> **Exercise requirements**:
Exact wording is required for every entry; transcribe all of them and leave the images out.
Raw data Start Marker
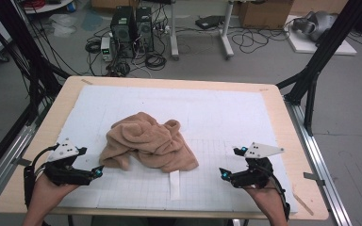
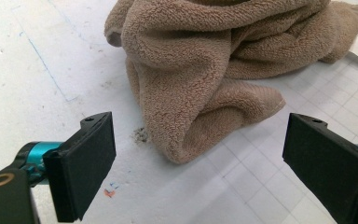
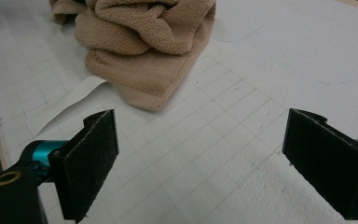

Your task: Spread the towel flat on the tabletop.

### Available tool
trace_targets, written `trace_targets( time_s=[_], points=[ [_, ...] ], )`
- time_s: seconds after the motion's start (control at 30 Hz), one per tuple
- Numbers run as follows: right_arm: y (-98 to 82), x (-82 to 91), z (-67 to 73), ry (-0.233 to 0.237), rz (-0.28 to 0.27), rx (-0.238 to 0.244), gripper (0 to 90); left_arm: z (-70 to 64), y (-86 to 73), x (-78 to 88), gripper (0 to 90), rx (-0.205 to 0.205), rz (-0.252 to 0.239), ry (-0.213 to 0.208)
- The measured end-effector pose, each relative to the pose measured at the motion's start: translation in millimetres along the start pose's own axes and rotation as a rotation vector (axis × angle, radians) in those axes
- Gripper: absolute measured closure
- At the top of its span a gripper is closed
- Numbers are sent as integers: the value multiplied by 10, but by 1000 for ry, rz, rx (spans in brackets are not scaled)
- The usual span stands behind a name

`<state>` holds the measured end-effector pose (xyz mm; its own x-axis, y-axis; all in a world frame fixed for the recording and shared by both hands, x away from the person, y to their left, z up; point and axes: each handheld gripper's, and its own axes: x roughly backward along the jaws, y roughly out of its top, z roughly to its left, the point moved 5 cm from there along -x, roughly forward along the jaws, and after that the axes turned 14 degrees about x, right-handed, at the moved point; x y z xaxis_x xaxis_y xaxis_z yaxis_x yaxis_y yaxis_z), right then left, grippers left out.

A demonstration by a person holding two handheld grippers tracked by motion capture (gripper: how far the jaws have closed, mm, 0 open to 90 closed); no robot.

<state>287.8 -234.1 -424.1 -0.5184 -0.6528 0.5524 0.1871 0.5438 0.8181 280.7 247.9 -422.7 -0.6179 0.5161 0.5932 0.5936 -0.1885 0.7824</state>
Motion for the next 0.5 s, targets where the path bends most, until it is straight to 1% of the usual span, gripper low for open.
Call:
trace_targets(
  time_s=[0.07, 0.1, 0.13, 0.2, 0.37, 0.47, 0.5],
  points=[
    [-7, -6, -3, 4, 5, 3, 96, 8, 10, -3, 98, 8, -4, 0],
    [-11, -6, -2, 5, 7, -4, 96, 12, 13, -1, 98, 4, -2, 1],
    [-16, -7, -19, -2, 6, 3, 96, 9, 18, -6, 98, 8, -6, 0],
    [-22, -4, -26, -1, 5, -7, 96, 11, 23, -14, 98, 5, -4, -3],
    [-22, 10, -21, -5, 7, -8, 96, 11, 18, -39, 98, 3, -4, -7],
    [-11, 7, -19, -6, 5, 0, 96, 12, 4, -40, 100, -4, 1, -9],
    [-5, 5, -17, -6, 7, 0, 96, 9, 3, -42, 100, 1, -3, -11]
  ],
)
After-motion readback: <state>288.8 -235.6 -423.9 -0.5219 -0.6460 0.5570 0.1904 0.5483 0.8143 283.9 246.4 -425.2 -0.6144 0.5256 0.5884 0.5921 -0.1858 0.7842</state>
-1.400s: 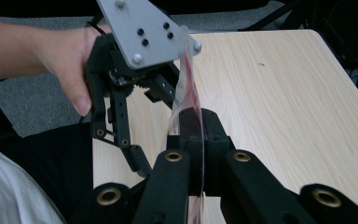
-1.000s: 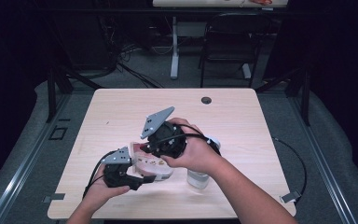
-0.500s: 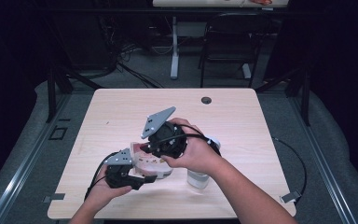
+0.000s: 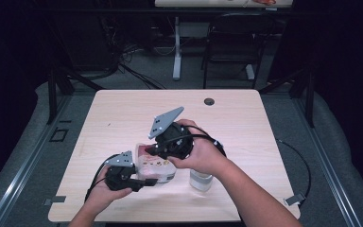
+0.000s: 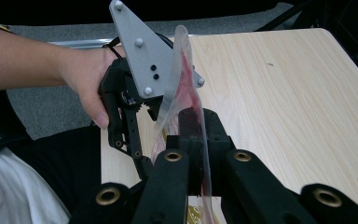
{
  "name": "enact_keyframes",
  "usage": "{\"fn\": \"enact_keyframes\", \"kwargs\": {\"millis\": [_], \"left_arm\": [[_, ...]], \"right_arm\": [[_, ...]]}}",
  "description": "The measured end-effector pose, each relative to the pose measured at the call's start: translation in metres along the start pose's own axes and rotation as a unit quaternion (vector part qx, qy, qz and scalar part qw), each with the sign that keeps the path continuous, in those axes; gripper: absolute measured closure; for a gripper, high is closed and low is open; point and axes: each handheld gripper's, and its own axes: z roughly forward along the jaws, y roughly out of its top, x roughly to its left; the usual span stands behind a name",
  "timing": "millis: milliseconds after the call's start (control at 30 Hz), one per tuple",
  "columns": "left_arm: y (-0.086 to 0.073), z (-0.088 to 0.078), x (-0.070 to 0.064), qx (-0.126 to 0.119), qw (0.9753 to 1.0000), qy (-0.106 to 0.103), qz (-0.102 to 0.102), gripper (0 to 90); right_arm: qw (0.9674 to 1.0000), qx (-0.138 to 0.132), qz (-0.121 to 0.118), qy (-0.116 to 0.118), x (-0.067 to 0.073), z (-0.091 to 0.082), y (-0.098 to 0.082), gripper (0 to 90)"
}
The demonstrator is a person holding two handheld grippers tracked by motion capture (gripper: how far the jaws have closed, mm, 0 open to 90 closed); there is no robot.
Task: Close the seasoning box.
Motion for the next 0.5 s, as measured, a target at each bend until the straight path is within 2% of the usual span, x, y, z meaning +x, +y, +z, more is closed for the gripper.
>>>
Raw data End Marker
> **The completed task**:
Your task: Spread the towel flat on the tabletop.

### Available tool
trace_targets, written `trace_targets( time_s=[_], points=[ [_, ...] ], )`
- time_s: seconds after the motion's start (control at 30 Hz), one per tuple
- Numbers run as follows: right_arm: y (-98 to 82), x (-82 to 91), z (-67 to 73), ry (-0.233 to 0.237), rz (-0.28 to 0.27), rx (-0.238 to 0.244), gripper (0 to 90); left_arm: z (-70 to 64), y (-86 to 73), x (-78 to 88), gripper (0 to 90), rx (-0.205 to 0.205), rz (-0.252 to 0.239), ry (-0.213 to 0.208)
- The measured end-effector pose, each relative to the pose measured at the motion's start: translation in millimetres along the start pose's own axes and rotation as a rotation vector (axis × angle, radians) in those axes
- Gripper: absolute measured closure
- At the top of its span a gripper is closed
- Numbers are sent as integers: the value multiplied by 10, but by 1000 for ry, rz, rx (spans in brackets are not scaled)
- The usual span stands behind a name

`<state>` holds the measured end-effector pose (xyz mm; its own x-axis, y-axis; all in a world frame fixed for the recording and shared by both hands, x away from the person, y to their left, z up; point and axes: each handheld gripper's, and its own axes: x roughly backward along the jaws, y roughly out of its top, z roughly to its left, the point moved 5 cm from there along -x, roughly forward along the jaws, and after that the axes turned 14 degrees about x, right-handed, at the moved point; x y z xaxis_x xaxis_y xaxis_z yaxis_x yaxis_y yaxis_z), right then left, grippers left out.

A demonstration by a person holding two handheld grippers tracked by motion capture (gripper: how far the jaws have closed, mm, 0 open to 90 closed); no robot.

<state>287.8 -234.1 -424.1 -0.5184 -0.6528 0.5524 0.1871 0.5438 0.8181 280.7 247.9 -422.7 -0.6179 0.5161 0.5932 0.5936 -0.1885 0.7824</state>
Motion for the next 0.5 s, targets where the path bends most, until it is straight to 1% of the usual span, gripper low for open.
Call:
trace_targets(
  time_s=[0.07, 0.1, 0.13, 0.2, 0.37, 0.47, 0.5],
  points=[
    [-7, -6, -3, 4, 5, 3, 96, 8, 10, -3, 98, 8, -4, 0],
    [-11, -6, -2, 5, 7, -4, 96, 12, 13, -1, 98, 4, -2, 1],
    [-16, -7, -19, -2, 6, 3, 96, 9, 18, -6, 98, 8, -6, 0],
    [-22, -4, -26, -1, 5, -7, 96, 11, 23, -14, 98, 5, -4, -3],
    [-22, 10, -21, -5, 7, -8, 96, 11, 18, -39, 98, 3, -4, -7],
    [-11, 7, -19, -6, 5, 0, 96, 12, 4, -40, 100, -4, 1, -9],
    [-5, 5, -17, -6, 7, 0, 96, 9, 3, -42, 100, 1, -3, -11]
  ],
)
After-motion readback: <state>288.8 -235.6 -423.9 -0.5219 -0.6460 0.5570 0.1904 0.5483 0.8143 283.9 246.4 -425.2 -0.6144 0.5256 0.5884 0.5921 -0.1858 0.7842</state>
-1.400s: 
-1.000s: 
-0.500s: 
+0.000s: 
+0.000s: 
{
  "name": "enact_keyframes",
  "usage": "{\"fn\": \"enact_keyframes\", \"kwargs\": {\"millis\": [_], \"left_arm\": [[_, ...]], \"right_arm\": [[_, ...]]}}",
  "description": "The measured end-effector pose, each relative to the pose measured at the call's start: translation in metres along the start pose's own axes and rotation as a unit quaternion (vector part qx, qy, qz and scalar part qw), each with the sign that keeps the path continuous, in those axes; gripper: absolute measured closure; for a gripper, high is closed and low is open; point and axes: each handheld gripper's, and its own axes: z roughly forward along the jaws, y roughly out of its top, x roughly to its left; the usual span stands behind a name",
  "timing": "millis: milliseconds after the call's start (control at 30 Hz), one per tuple",
  "columns": "left_arm: y (-0.086 to 0.073), z (-0.088 to 0.078), x (-0.070 to 0.064), qx (-0.126 to 0.119), qw (0.9753 to 1.0000), qy (-0.106 to 0.103), qz (-0.102 to 0.102), gripper (0 to 90); right_arm: qw (0.9674 to 1.0000), qx (-0.138 to 0.132), qz (-0.121 to 0.118), qy (-0.116 to 0.118), x (-0.067 to 0.073), z (-0.091 to 0.082), y (-0.098 to 0.082), gripper (0 to 90)"
}
The demonstrator is a person holding two handheld grippers tracked by motion capture (gripper: how far the jaws have closed, mm, 0 open to 90 closed); there is no robot.
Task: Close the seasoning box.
Motion for the next 0.5 s, as measured, a target at each bend until the straight path is within 2% of the usual span, x, y, z meaning +x, +y, +z, more is closed for the gripper.
>>>

This concludes the output.